[Collected data entries]

■ ■ ■ ■ ■ ■ ■

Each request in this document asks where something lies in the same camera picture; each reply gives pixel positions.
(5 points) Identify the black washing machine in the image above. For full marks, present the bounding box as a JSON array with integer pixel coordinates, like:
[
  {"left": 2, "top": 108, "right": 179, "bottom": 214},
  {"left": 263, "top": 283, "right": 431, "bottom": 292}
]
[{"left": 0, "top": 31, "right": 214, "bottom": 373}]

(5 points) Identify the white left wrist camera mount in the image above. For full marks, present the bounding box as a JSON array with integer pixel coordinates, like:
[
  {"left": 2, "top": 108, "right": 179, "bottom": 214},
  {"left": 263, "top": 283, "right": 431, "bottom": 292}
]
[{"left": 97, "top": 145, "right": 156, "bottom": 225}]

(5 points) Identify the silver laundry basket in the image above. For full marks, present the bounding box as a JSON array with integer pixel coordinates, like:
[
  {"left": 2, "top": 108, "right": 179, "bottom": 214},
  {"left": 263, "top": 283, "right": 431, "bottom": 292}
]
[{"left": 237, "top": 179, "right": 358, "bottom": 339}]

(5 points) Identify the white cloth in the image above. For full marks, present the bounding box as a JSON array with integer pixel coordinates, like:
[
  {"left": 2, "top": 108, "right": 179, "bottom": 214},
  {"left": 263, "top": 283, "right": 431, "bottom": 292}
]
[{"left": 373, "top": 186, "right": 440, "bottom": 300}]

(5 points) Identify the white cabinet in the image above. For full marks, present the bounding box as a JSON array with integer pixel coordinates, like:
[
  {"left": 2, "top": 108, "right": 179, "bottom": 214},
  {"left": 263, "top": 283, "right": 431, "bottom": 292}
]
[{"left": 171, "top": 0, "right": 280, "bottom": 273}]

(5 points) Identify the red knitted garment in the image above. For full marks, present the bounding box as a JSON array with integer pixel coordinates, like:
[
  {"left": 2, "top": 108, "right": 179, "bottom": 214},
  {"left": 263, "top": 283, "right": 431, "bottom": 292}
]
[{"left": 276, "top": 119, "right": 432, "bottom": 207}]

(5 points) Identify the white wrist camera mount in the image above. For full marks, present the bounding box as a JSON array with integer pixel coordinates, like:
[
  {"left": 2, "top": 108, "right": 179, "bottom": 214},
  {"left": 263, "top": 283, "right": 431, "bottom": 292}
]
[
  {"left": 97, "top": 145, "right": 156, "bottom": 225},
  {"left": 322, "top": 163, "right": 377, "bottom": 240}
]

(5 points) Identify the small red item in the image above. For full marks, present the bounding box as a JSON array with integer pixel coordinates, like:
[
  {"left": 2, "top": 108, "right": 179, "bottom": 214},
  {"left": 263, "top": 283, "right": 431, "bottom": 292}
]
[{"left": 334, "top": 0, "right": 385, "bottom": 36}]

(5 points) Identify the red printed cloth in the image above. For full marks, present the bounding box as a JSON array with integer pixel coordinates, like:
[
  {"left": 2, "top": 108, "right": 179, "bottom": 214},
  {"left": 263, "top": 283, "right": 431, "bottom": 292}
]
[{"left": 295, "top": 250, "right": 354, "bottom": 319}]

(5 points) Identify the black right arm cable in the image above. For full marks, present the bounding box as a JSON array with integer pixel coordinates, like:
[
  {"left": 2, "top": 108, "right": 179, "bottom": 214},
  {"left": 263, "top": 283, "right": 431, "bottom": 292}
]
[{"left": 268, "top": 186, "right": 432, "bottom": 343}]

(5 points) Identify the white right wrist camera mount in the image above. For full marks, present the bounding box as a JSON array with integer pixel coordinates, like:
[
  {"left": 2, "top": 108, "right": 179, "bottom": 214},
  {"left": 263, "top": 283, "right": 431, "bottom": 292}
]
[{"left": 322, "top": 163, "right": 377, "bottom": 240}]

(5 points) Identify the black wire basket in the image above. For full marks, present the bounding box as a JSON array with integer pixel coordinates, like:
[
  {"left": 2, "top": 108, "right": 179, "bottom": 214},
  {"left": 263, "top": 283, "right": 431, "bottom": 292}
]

■ ■ ■ ■ ■ ■ ■

Work request: Every line in the entries above that mentions the word "cloth" must be shown.

Task output:
(5 points) Identify the white cloth in the image above. For full marks, present the bounding box as a JSON array with integer pixel coordinates, like:
(5 points) Identify the red printed cloth in the image above. For full marks, present the bounding box as a JSON array with integer pixel coordinates, like:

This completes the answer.